What is being asked:
Leave the images out and write out each entry exactly as shown.

##### Material for the task #####

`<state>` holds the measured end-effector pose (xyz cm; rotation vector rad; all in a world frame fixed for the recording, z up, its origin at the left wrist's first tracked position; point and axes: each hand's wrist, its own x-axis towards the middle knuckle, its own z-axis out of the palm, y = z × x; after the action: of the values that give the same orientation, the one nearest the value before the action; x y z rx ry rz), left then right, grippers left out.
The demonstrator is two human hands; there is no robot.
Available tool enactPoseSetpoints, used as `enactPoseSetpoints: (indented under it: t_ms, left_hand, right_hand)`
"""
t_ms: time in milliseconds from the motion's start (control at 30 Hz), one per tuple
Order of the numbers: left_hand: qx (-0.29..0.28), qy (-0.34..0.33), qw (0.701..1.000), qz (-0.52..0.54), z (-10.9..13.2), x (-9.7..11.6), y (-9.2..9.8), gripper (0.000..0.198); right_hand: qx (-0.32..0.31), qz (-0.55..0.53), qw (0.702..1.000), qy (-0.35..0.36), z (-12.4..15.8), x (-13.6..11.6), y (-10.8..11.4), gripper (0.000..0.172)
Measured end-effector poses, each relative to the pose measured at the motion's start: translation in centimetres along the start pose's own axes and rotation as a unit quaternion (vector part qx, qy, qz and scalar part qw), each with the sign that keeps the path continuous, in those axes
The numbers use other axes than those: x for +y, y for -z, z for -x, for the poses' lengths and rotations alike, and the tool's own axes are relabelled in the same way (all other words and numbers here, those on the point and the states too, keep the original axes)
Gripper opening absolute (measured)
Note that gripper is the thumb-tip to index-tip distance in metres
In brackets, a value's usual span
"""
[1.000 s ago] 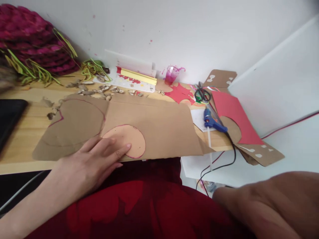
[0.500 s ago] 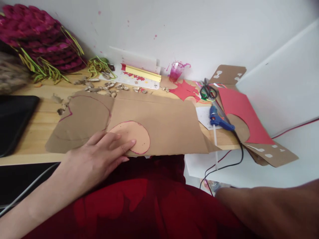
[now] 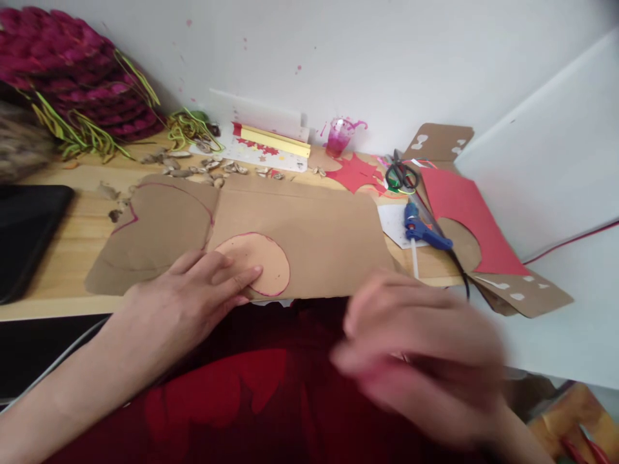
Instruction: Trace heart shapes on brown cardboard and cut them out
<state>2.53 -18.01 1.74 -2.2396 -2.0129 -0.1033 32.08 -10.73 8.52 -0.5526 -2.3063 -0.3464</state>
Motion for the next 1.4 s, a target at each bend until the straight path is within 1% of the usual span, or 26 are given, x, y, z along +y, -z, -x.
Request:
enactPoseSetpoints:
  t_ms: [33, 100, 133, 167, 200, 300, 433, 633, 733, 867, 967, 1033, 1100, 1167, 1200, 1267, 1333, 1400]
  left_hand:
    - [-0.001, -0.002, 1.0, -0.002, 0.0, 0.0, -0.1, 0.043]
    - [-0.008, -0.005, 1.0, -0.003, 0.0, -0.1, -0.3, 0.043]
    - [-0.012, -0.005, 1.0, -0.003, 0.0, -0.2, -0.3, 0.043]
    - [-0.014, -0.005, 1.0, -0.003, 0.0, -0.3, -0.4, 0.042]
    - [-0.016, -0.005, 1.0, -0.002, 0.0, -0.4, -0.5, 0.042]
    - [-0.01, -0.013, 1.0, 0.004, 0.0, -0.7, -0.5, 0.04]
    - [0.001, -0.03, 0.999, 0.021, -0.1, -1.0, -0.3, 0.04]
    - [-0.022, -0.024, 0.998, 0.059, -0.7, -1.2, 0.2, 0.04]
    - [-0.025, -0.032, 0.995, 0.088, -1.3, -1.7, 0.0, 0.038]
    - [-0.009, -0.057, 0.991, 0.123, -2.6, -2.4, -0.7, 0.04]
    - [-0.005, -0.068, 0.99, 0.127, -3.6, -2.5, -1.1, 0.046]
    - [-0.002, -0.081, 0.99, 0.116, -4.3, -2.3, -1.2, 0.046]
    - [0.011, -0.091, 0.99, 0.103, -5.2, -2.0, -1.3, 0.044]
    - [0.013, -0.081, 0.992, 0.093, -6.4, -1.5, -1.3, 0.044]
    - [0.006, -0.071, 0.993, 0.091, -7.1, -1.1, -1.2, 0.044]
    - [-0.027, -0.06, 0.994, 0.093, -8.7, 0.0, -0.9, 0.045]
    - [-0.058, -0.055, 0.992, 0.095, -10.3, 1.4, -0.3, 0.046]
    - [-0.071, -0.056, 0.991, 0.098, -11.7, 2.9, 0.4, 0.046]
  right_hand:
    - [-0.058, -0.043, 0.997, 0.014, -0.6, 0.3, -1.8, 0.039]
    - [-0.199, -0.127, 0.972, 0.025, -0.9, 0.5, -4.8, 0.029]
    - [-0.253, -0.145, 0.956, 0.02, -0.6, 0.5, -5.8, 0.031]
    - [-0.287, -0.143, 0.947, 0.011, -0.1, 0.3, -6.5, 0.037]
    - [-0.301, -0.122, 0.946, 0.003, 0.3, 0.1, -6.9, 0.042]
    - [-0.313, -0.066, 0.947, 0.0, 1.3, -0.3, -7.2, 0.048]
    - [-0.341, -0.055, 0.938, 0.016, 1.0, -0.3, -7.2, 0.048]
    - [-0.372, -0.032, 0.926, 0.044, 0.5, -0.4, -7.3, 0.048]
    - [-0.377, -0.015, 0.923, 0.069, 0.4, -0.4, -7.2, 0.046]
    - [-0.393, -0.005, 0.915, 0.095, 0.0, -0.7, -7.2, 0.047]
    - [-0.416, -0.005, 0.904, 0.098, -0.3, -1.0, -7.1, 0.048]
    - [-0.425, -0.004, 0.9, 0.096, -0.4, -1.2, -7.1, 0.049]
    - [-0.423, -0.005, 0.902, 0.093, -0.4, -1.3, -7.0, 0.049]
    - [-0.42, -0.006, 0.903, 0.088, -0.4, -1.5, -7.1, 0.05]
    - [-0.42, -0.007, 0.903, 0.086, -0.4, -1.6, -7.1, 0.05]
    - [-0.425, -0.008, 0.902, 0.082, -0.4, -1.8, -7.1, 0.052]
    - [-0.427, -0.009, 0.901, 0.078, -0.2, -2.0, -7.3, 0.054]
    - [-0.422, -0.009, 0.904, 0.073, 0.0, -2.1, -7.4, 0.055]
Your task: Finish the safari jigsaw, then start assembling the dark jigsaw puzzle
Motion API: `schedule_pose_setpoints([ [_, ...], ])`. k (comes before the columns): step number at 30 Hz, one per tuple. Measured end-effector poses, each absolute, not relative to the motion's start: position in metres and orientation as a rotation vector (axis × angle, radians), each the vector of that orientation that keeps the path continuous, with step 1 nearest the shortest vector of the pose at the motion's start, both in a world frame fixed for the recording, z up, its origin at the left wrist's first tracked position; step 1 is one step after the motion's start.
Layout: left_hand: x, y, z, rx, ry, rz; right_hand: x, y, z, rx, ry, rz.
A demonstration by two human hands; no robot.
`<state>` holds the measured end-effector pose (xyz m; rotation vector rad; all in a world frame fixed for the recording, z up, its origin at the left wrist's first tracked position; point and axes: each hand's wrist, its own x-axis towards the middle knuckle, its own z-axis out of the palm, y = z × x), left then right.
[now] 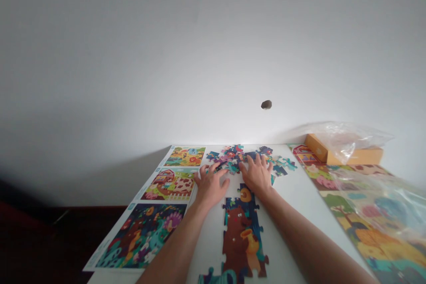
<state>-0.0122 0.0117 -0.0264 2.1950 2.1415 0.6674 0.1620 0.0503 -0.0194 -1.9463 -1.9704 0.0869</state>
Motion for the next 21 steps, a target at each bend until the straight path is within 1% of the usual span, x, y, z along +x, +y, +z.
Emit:
schedule_pose_setpoints([
  [3,-0.0123,0.0120,-0.0263,2.194,2.136,0.671,0.1629,0.0510,-0.0201,-2.000,-1.940,0.108],
  [8,-0.0122,0.0121,-0.0257,2.179,2.143,0.646,0.1632,0.0523,-0.0222,-1.792,-2.130,0.165],
  [14,-0.0114,0.0109,-0.0233,2.196,2.141,0.635,0.1636,0.0512,-0.0211,-1.751,-2.127,0.159],
  [18,-0.0115,0.0107,-0.0233,2.208,2.128,0.625,0.1629,0.0488,-0.0176,-1.550,-2.275,0.217],
  [21,-0.0119,0.0106,-0.0237,2.215,2.117,0.622,0.1616,0.0464,-0.0139,-1.620,-2.162,0.137],
])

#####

Expected answer:
`<state>` holds the measured end-effector pose (xyz cm; rotation vector rad; all in a world frame fixed for the recording, z up, its origin at the left wrist's first tracked position; point and axes: each hand's wrist, its own x-axis towards the middle knuckle, its own z-axis out of the palm, y = z × x; after the action: of the values that give the same orientation, the one nearest the value before the action; x y z rx ry rz), left then right, grippers left out.
The demonstrator is two human hands; there is no robot.
Available tool enactPoseSetpoints, used as `enactPoseSetpoints: (indented under it: t_ms, left_hand, right_hand)`
"""
t_ms: time in milliseconds from the motion's start (control at 30 Hz), one per tuple
Order of the numbers: left_hand: qx (-0.29..0.28), qy (-0.34..0.33), qw (0.701..1.000), qz (-0.52..0.54), z (-10.9..13.2), x (-9.7..11.6), y (-9.2..9.8), gripper (0.000..0.198); right_hand: qx (-0.32..0.31), qz (-0.55..0.53), qw (0.702..1.000), qy (-0.35..0.36), z (-12.4..15.8), x (-13.6..11.6), y (-10.8..11.4), gripper (0.000..0.172)
Measured end-effector poses, each relative to the pose measured at the motion's start: translation in centimetres along the start pose's own axes and rotation as a unit quaternion (vector part qx, qy, qz and scalar part qw), each with the sign that keeps the path continuous, in those axes
The numbers use other axes than those: x for +y, y for -z, z for -x, for the poses' lengths and rotations alike, and the tool's own axes are relabelled in the same way (all other words and numbers here, those on the point and the states too, keep the original axes)
Gripper opening absolute (measured)
Note that gripper is the thumb-tip to index-tip distance in metres
In brackets, a value's usual span
"""
[1.000 s ago] 
[0.500 s ago] 
[now] 
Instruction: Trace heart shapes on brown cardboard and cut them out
<state>2.53 -18.01 1.74 -2.2396 -2.0129 -0.1033 32.08 -10.73 8.52 -0.5526 -2.3063 -0.3464</state>
Motion for the next 1.4 s, a target at each bend until the straight path is within 1% of the usual span, or 26 are given, x, y, z along +y, -z, -x.
Request:
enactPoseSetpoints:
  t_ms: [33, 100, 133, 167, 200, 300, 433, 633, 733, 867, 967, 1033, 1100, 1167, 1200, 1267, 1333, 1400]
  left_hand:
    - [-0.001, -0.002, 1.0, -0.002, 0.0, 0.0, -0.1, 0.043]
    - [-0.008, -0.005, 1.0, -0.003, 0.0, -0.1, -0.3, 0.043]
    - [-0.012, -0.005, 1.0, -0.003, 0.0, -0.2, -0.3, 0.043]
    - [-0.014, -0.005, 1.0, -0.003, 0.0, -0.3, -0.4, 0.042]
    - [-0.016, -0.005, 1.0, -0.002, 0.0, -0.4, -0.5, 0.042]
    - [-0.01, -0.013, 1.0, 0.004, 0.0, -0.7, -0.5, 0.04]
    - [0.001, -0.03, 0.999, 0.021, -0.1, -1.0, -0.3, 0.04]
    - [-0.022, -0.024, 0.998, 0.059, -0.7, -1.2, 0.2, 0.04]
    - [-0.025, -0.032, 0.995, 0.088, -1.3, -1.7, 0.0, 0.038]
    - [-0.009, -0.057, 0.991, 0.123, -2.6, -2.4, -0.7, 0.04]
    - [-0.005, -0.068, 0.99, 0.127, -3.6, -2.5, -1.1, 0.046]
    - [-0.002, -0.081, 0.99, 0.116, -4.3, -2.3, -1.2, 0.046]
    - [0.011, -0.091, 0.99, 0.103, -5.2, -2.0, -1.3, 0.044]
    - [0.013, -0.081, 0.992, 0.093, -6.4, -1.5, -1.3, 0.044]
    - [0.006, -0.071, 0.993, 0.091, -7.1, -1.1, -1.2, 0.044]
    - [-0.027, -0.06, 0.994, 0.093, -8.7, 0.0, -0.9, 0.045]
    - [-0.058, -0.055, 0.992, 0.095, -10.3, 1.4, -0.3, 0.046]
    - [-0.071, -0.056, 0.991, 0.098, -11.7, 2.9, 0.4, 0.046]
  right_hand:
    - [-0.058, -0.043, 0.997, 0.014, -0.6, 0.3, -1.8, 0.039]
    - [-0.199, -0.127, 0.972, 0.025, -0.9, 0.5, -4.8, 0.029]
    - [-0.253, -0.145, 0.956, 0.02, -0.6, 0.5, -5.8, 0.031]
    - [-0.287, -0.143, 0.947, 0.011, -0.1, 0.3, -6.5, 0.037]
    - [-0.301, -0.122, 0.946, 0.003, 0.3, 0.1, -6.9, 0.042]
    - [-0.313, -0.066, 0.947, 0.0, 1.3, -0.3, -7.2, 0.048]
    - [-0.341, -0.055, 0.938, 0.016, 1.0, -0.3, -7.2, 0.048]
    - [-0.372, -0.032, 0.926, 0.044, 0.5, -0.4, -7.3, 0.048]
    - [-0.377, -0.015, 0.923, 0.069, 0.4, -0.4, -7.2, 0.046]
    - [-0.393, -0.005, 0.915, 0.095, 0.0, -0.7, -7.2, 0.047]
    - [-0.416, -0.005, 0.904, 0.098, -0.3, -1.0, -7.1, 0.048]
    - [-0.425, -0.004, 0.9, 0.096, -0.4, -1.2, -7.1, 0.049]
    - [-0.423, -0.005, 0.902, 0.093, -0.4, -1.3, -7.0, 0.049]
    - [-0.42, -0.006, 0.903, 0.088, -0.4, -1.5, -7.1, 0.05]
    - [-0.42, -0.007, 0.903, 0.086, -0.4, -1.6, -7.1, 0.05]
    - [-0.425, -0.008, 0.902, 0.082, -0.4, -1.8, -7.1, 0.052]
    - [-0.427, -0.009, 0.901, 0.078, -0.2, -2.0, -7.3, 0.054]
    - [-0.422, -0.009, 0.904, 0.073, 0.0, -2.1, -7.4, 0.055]
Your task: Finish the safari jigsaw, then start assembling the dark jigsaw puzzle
Motion API: `schedule_pose_setpoints([ [_, ...], ])`. k (comes before the columns): step number at 30 Hz, one per tuple. Measured end-effector poses, each absolute, not relative to the motion's start: position in metres and orientation as a rotation vector (axis × angle, radians), each the vector of that orientation that keeps the path continuous, with step 1 nearest the shortest vector of the pose at the motion's start, both in a world frame fixed for the recording, z up, its origin at the left wrist's first tracked position; step 1 is one step after the motion's start.
Layout: left_hand: x, y, z, rx, ry, rz; right_hand: x, y, z, rx, ry, rz.
A demonstration by two human hands; no robot.
`<state>` holds the measured end-effector pose (xyz m; rotation vector rad; all in a world frame fixed for the recording, z up, its origin at the left wrist's first tracked position; point and axes: each hand's wrist, its own x-axis towards the middle knuckle, its own z-axis out of the palm, y = z × x), left then right.
[now] 
<state>-0.0122 0.0117 -0.0264 2.1950 2.1415 0.6674 0.1620 0.0503 -0.0194 -1.9463 -1.9704 0.0869</state>
Motion for the next 21 steps, a target at each bend until the straight path is within 1% of the usual span, x, y, z along +x, +y, +z.
Emit:
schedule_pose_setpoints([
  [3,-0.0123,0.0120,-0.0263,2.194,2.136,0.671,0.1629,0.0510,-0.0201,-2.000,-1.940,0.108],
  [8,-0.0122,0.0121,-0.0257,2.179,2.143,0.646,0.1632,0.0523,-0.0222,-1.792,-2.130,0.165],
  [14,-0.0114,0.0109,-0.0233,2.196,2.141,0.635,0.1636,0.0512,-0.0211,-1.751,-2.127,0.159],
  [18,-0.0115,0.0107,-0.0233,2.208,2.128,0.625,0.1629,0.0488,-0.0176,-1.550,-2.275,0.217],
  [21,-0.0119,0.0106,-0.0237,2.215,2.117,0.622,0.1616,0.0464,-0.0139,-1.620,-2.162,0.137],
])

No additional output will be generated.